**Problem to solve**
Nothing outside the stretch is wanted. Repeat exactly the lines of the listing below from the one that contains "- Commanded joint" through the one that contains "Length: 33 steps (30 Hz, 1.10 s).", both ends included.

Start of Provided material

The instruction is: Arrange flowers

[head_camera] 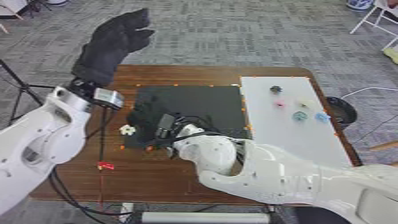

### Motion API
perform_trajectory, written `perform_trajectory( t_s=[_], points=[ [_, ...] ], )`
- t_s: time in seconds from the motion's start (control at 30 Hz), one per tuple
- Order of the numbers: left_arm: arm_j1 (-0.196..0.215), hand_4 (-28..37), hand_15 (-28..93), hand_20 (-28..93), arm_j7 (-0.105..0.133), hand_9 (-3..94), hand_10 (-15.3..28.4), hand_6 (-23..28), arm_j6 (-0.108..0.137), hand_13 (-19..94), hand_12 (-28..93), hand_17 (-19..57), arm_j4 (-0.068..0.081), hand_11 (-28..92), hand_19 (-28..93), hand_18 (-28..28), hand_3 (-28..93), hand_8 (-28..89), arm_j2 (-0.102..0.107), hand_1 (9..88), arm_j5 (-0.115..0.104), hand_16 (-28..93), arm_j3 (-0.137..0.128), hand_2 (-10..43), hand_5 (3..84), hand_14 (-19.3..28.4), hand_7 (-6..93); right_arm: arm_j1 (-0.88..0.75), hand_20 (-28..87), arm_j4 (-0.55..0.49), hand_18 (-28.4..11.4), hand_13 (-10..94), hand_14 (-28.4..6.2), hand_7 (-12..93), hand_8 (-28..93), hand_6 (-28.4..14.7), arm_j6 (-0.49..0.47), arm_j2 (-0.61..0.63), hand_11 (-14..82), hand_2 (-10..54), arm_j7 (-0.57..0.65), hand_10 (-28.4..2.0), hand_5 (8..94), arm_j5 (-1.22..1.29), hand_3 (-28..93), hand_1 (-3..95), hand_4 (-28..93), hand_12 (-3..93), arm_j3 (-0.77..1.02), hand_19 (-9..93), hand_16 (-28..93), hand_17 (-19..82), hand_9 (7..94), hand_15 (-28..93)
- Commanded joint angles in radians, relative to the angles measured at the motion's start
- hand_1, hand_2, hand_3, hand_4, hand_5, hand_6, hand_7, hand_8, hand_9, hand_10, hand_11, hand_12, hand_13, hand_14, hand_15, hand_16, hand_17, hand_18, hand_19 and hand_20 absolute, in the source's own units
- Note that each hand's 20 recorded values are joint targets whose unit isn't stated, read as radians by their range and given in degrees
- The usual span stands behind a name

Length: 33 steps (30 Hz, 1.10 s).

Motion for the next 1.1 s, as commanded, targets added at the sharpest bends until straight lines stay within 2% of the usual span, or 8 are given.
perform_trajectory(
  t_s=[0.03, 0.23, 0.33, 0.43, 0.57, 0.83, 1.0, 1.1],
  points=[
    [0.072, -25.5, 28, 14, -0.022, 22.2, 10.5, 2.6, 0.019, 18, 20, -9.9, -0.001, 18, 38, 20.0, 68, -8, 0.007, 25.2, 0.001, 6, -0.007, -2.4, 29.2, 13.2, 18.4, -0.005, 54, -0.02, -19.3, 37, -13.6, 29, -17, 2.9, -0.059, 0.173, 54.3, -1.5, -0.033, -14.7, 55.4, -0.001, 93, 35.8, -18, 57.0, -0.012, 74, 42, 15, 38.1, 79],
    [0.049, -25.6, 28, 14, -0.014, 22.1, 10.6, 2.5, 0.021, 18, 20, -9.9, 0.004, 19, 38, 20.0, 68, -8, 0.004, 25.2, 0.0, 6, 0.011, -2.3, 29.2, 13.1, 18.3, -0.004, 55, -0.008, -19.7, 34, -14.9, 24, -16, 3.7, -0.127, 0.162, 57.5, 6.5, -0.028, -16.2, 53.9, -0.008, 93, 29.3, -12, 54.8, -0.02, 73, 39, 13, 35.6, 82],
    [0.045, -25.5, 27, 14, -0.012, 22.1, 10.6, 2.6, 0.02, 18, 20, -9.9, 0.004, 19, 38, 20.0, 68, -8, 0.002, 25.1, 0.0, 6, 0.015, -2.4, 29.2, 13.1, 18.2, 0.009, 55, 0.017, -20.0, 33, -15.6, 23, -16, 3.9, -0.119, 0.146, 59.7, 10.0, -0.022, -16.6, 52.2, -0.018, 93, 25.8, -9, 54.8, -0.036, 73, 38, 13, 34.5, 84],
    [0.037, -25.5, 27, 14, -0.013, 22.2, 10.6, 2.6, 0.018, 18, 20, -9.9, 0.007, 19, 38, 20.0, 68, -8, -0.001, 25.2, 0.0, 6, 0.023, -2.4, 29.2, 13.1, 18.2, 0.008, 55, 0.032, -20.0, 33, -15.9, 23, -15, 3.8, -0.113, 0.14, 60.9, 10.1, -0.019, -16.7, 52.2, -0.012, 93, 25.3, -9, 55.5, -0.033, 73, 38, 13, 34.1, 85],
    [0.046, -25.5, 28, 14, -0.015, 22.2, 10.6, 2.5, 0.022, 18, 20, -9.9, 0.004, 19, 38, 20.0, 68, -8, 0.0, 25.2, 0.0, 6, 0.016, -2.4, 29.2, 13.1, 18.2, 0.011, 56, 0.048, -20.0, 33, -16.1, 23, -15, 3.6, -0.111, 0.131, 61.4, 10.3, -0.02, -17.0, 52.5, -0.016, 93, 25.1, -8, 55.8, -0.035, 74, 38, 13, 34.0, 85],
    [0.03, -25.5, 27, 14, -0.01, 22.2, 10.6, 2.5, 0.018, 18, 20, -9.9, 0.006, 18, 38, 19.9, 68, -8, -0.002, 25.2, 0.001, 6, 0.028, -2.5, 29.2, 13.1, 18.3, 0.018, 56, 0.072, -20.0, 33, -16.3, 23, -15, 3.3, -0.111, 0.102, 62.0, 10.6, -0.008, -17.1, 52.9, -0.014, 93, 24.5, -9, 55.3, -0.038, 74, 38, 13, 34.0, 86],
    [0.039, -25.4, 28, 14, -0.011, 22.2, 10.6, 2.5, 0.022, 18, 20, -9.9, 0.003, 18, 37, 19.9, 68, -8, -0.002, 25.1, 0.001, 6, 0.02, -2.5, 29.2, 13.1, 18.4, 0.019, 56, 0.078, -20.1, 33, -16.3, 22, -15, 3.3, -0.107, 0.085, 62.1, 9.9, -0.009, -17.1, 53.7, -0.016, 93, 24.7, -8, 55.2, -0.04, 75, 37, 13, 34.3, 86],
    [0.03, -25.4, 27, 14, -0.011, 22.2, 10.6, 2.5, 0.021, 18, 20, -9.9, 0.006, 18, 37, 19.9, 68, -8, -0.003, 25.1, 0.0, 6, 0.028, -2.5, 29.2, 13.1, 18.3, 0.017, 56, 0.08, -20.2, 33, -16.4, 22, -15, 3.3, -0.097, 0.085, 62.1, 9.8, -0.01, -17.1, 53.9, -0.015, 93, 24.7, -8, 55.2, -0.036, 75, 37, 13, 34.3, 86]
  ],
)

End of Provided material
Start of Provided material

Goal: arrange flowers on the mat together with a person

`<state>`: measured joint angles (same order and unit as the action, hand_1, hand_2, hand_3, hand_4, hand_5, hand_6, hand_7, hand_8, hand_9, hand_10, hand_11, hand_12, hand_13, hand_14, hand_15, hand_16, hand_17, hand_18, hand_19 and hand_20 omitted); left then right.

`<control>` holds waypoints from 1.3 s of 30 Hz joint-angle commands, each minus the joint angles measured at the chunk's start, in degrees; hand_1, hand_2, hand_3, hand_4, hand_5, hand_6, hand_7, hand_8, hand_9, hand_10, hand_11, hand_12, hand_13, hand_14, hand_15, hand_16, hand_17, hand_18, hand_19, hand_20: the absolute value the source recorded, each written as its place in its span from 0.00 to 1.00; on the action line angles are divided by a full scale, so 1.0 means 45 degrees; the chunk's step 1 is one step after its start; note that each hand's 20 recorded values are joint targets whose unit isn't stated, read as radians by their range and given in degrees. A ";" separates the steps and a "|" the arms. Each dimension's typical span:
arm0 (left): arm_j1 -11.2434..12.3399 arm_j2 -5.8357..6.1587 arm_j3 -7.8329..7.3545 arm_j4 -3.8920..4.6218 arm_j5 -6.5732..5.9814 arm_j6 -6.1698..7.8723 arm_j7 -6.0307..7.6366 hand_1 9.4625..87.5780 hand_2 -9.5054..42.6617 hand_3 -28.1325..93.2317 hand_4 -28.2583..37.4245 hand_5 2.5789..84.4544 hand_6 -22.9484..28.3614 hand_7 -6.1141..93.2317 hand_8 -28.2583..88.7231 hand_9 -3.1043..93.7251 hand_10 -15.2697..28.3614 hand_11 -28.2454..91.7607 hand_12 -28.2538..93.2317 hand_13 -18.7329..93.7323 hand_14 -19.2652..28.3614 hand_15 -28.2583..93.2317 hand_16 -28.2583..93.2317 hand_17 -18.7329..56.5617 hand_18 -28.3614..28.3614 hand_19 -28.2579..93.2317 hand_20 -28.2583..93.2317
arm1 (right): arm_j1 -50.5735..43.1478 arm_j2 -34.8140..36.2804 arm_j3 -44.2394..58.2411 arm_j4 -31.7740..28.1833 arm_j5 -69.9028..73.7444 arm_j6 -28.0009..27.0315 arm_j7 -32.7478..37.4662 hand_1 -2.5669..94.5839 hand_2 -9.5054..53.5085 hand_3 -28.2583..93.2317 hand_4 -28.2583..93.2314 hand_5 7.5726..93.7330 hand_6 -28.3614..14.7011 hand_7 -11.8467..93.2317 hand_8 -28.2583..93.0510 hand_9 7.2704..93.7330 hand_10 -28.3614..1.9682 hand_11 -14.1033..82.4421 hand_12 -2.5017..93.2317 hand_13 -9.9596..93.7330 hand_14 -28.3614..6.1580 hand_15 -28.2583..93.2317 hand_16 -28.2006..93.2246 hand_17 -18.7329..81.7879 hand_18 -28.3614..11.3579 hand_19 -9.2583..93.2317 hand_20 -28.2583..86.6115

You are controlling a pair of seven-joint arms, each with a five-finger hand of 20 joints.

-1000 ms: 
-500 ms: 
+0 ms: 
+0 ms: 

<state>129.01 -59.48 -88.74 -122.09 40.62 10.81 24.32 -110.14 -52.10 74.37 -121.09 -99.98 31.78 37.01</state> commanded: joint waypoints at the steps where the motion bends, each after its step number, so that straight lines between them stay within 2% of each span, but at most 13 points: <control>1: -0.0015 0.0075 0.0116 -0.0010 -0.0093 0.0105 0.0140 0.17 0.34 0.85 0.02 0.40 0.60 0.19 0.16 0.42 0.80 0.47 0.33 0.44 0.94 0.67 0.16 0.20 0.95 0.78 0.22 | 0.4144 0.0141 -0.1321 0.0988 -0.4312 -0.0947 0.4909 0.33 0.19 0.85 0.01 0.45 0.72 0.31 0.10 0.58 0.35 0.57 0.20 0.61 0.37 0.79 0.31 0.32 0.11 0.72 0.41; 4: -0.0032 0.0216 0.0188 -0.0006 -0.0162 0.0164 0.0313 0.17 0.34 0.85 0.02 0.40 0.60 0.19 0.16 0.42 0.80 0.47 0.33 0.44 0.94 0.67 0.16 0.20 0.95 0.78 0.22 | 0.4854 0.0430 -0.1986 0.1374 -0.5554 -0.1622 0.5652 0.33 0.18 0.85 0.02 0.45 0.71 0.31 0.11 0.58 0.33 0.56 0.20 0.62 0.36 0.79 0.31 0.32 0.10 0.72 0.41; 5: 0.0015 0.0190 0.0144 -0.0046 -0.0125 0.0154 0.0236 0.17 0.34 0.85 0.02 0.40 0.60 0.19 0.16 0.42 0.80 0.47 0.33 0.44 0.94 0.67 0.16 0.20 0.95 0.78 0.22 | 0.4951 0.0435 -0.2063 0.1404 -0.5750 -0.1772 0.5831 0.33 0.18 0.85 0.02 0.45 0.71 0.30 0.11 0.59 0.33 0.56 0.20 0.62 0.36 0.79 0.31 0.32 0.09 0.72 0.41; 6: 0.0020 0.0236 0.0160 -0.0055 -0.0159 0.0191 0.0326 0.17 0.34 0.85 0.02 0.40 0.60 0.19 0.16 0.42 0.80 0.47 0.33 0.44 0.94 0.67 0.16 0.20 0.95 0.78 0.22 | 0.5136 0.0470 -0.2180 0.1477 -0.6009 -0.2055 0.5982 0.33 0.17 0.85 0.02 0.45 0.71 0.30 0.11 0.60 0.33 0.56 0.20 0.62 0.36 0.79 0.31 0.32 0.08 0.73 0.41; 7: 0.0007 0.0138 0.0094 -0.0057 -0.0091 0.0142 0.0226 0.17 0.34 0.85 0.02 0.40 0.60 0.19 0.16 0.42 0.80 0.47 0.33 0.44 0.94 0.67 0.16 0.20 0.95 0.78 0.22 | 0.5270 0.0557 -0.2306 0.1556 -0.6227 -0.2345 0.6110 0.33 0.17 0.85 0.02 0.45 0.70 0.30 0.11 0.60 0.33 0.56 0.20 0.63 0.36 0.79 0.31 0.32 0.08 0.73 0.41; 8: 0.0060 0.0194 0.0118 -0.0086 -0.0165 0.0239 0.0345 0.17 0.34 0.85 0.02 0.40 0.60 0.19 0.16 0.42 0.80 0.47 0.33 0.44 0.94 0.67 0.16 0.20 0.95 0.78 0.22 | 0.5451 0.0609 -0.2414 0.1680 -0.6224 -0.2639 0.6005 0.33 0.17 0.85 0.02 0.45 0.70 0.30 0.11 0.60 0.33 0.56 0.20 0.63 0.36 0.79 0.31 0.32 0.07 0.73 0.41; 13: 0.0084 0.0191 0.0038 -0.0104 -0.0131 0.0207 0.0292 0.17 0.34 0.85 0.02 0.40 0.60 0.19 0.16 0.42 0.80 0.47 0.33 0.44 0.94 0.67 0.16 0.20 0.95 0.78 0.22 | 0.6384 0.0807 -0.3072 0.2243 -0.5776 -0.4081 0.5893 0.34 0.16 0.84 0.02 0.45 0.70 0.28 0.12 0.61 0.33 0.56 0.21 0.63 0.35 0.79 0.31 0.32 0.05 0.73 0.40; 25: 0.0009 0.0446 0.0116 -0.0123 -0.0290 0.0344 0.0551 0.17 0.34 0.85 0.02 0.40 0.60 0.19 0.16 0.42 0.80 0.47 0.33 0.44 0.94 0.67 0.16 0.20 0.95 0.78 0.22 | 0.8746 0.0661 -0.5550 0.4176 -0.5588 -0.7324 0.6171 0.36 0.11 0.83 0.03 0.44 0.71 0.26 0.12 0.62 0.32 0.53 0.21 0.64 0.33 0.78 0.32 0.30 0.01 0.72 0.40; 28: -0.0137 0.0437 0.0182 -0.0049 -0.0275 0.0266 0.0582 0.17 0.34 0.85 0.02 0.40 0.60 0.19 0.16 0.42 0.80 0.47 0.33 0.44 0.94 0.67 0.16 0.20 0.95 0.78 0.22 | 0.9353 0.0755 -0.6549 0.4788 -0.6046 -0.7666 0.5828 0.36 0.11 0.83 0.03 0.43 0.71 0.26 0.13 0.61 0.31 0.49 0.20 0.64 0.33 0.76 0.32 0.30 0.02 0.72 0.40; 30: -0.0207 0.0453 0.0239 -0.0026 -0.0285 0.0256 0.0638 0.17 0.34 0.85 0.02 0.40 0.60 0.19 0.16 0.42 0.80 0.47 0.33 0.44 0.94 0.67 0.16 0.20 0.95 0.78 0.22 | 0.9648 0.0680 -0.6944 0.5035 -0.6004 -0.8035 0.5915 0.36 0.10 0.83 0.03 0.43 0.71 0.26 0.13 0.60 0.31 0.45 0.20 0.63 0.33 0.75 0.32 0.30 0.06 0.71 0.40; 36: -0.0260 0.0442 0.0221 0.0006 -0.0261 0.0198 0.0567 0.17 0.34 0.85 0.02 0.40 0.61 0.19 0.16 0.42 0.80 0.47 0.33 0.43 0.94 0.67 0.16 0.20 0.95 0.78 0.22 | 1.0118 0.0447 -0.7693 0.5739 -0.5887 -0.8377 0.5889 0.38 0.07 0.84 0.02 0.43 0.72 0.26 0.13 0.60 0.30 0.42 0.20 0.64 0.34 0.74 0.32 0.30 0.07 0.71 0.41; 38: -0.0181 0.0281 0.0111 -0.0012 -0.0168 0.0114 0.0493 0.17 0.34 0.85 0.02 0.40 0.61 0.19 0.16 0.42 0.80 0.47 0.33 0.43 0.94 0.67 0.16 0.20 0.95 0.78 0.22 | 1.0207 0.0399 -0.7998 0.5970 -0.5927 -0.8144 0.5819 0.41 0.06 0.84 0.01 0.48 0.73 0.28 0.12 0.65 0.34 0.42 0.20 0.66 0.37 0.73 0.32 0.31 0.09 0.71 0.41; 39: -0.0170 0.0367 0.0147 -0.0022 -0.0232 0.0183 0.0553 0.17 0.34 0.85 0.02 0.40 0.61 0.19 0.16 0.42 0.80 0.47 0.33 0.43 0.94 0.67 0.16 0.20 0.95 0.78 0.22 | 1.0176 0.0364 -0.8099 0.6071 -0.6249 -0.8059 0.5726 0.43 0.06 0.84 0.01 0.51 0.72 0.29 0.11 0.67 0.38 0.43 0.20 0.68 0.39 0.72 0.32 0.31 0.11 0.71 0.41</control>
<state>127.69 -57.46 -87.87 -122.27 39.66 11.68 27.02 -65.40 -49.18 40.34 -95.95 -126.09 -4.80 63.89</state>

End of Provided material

**Output of the exercise**
- Commanded joint angles in radians, relative to the angles measured at the motion's start
- hand_1, hand_2, hand_3, hand_4, hand_5, hand_6, hand_7, hand_8, hand_9, hand_10, hand_11, hand_12, hand_13, hand_14, hand_15, hand_16, hand_17, hand_18, hand_19 and hand_20 absolute, in the source's own units
- Note that each hand's 20 recorded values are joint targets whose unit isn't stated, read as radians by their range and given in degrees
- The usual span stands behind a name

Length: 33 steps (30 Hz, 1.10 s).

No additional answer is needed here.